Problem details:
Among these records, which lines include "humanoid"? Copy them out.

Data shown:
──────────
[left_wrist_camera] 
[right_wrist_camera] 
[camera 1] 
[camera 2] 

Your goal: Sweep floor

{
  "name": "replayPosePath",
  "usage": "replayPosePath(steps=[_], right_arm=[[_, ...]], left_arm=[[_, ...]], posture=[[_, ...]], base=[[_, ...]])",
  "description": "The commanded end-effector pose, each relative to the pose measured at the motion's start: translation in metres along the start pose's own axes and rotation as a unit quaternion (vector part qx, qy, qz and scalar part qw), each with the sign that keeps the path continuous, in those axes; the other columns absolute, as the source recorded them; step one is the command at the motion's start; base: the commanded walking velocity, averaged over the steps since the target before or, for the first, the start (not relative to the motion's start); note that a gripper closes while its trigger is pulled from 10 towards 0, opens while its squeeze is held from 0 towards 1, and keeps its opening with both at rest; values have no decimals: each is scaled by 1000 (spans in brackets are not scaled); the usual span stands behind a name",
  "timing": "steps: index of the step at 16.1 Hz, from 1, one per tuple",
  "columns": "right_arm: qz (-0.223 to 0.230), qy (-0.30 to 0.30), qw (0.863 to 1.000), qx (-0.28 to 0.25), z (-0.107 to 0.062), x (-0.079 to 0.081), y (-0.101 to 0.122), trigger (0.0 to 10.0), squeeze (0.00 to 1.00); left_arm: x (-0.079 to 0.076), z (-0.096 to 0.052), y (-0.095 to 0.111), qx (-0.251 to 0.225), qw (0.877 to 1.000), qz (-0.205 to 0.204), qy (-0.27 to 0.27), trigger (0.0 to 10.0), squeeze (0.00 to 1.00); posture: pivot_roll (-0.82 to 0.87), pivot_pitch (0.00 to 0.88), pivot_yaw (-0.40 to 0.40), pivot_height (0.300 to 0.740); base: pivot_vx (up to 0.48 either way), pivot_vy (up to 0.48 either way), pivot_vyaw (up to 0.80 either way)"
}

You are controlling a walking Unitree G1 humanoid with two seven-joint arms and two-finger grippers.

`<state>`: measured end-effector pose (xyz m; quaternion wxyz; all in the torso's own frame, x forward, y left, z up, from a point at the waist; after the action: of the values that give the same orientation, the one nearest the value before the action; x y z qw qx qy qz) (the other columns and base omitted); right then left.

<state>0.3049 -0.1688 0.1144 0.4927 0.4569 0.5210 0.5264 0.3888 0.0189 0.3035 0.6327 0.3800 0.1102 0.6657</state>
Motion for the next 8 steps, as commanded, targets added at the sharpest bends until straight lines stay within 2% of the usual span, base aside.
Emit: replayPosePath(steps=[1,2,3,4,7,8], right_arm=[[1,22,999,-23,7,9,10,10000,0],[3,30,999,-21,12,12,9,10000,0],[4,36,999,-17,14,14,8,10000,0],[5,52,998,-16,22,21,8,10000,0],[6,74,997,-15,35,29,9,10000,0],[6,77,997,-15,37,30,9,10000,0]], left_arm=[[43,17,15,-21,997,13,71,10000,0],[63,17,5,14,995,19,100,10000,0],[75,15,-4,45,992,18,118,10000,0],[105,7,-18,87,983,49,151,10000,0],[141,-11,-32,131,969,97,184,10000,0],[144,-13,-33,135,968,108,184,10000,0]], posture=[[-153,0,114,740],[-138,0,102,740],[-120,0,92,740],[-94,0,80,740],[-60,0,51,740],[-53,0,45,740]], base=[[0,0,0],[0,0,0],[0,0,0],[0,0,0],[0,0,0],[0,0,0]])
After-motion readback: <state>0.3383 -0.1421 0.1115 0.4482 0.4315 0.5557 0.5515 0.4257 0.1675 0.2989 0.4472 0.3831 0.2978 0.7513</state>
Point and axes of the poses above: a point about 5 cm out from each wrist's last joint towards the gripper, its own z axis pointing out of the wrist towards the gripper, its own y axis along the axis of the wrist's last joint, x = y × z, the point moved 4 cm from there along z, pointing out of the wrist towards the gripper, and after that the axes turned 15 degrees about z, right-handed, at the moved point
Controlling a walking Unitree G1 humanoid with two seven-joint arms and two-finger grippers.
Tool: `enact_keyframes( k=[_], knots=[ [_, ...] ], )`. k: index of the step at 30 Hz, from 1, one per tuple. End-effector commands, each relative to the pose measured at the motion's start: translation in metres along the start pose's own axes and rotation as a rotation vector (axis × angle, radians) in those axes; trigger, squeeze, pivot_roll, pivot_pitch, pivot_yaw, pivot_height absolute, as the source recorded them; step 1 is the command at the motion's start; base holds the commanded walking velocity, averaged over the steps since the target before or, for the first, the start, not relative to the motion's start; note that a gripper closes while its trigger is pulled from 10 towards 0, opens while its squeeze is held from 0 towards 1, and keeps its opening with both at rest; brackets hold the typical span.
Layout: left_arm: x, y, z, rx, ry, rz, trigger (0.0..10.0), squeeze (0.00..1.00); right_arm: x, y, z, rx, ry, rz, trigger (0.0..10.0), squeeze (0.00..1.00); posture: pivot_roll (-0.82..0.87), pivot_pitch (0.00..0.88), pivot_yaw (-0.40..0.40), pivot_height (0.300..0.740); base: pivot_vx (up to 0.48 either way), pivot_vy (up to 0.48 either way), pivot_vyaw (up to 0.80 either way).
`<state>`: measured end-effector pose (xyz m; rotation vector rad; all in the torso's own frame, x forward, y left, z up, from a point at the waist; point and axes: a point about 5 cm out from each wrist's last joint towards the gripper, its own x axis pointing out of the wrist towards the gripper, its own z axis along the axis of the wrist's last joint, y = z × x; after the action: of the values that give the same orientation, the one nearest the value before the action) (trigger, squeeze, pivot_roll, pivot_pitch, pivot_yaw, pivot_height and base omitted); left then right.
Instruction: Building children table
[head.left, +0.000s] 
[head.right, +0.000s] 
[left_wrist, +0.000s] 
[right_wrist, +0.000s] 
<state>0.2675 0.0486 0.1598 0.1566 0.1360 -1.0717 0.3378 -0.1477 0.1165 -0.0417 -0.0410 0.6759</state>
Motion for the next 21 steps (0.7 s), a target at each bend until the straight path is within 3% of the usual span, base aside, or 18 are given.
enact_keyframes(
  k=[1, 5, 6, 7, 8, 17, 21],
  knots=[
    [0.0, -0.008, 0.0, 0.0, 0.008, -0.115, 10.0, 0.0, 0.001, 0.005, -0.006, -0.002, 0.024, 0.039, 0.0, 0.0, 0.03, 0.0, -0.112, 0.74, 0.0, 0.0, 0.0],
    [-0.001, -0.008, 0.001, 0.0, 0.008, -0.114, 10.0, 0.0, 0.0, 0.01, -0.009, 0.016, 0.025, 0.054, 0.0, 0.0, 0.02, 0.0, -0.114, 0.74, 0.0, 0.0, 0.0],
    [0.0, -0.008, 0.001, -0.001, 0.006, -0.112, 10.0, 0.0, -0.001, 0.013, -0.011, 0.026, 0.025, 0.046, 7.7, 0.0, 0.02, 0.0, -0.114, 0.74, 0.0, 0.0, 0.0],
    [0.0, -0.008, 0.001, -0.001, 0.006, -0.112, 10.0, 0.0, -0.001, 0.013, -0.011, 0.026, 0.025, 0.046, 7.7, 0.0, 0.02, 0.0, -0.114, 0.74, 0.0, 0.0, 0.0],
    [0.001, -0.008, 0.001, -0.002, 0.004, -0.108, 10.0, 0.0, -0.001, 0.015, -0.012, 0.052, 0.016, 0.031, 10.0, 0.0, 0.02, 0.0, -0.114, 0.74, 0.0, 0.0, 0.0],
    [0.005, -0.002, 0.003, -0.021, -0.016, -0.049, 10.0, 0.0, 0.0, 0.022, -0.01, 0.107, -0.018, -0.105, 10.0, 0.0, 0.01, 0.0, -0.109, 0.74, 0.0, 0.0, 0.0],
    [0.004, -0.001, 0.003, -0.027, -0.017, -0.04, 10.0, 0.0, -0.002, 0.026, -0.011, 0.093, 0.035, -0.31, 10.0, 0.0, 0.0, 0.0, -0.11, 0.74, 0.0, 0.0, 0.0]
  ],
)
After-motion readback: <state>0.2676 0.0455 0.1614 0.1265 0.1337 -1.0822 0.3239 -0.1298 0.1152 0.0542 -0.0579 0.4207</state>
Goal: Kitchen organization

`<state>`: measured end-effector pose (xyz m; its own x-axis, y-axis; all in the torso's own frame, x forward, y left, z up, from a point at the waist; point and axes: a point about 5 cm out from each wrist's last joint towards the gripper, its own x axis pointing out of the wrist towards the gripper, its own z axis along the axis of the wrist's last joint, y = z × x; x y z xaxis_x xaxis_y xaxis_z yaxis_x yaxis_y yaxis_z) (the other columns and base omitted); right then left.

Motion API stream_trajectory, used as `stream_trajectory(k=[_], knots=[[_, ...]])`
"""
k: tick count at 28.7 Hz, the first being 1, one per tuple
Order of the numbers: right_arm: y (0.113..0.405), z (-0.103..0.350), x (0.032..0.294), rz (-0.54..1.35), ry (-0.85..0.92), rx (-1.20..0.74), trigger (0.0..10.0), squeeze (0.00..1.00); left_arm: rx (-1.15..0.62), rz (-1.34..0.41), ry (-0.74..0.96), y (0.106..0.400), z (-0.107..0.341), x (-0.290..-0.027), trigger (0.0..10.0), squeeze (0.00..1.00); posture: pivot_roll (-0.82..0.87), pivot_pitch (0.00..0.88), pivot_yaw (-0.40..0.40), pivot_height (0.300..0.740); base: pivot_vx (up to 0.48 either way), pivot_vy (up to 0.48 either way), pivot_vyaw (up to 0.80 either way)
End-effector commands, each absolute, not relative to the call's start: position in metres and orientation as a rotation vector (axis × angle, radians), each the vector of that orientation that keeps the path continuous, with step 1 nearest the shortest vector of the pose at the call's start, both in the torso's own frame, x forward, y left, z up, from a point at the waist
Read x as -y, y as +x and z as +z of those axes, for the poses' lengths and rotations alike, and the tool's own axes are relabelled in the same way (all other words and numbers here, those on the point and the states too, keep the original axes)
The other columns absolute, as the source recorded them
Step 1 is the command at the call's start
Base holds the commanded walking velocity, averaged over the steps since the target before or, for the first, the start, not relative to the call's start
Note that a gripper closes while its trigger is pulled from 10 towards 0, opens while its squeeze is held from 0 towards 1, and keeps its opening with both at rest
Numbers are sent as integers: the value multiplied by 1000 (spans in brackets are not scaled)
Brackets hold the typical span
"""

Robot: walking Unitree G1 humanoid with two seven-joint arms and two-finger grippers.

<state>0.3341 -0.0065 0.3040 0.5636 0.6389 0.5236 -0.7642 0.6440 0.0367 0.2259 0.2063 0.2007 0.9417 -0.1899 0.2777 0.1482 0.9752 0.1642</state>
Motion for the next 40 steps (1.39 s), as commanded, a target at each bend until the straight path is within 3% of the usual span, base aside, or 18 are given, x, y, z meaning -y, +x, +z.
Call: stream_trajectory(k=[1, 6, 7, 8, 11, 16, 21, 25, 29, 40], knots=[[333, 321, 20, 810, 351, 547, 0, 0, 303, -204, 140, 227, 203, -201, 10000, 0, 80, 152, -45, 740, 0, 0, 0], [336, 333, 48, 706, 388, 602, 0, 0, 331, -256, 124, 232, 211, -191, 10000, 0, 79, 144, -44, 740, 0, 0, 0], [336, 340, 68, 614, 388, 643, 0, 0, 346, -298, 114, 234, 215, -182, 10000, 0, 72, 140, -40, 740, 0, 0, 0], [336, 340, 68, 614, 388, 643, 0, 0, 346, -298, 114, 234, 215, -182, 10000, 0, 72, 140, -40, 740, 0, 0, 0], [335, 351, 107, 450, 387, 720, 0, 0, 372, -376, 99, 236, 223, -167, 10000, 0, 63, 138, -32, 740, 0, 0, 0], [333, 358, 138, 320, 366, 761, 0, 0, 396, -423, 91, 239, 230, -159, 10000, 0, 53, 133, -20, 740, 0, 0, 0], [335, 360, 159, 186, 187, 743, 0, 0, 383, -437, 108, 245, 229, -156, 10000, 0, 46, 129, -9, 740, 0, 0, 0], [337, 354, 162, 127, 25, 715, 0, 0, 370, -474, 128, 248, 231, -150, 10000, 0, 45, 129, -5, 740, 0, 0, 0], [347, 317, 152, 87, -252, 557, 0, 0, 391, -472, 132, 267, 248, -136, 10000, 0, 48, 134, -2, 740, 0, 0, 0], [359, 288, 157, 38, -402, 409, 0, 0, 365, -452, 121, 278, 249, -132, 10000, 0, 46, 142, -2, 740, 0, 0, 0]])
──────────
Task response:
You are controlling a walking Unitree G1 humanoid with two seven-joint arms and two-finger grippers.
Controlling a walking Unitree G1 humanoid with two seven-joint arms and two-finger grippers.
Robot: walking Unitree G1 humanoid with two seven-joint arms and two-finger grippers.

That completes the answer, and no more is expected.